EXERCISE: Looking at the listing below, retype exactly the lines starting at the one containing "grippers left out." and ending at the one containing "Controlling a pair", both included, and nothing else.

RECORDED INFORMATION:
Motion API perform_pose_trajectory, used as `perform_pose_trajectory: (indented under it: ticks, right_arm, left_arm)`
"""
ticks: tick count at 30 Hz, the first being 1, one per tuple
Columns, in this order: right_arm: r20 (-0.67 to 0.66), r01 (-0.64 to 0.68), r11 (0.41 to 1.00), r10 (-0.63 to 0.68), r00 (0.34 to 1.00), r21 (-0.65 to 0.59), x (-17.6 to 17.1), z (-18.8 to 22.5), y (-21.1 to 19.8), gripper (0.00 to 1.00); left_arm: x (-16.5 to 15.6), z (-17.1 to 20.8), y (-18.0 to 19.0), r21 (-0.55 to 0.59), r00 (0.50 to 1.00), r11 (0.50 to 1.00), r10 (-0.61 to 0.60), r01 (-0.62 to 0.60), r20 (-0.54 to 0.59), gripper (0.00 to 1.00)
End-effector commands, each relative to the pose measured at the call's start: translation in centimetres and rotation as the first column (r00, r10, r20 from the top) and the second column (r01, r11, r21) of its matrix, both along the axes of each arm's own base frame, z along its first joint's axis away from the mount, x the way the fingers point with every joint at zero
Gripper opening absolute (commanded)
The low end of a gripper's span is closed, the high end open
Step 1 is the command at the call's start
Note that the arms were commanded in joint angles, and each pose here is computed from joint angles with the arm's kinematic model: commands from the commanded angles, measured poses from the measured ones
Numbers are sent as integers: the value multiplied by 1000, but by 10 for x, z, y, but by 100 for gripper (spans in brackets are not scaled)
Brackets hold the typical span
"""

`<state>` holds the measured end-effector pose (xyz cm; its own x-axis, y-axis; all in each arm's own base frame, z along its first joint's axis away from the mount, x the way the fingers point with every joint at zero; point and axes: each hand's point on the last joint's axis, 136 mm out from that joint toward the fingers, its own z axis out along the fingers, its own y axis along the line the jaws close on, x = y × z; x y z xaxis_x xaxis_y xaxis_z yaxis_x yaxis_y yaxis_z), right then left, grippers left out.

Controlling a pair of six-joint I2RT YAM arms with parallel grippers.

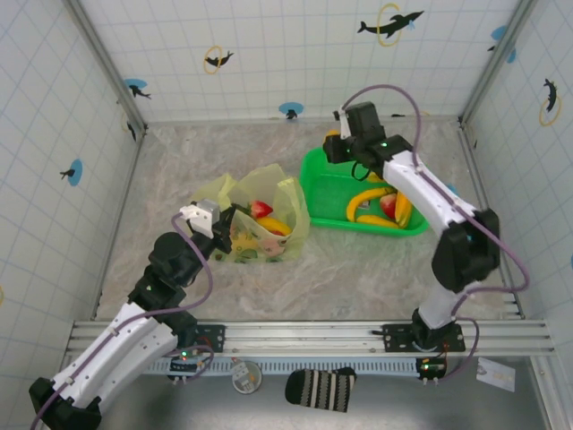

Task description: Place the fake fruits into the plastic bag and tie a complex knot

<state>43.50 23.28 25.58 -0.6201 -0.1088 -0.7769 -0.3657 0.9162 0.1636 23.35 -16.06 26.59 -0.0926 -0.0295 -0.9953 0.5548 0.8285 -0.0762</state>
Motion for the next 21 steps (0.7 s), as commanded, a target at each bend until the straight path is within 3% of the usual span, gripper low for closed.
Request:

WORKED SOLUTION:
`<state>` holds the measured end-effector pose (xyz cm; its own x-axis, y-axis; all in each arm's own base frame, z along its first joint's axis away from the mount, x the way the fingers point with every joint at zero; point and axes: each hand's point on the last joint's axis, 136 mm out from that joint toward the fingers, its own z axis out along the fingers, its own y axis along the line the jaws close on, x = y × z; x y z xaxis_x xaxis_y xaxis_z yaxis_x yaxis_y yaxis_z), right then left, grippers left out.

Controlling a pair of six-joint I2RT YAM arms with parallel grippers.

The exercise requires nothing more.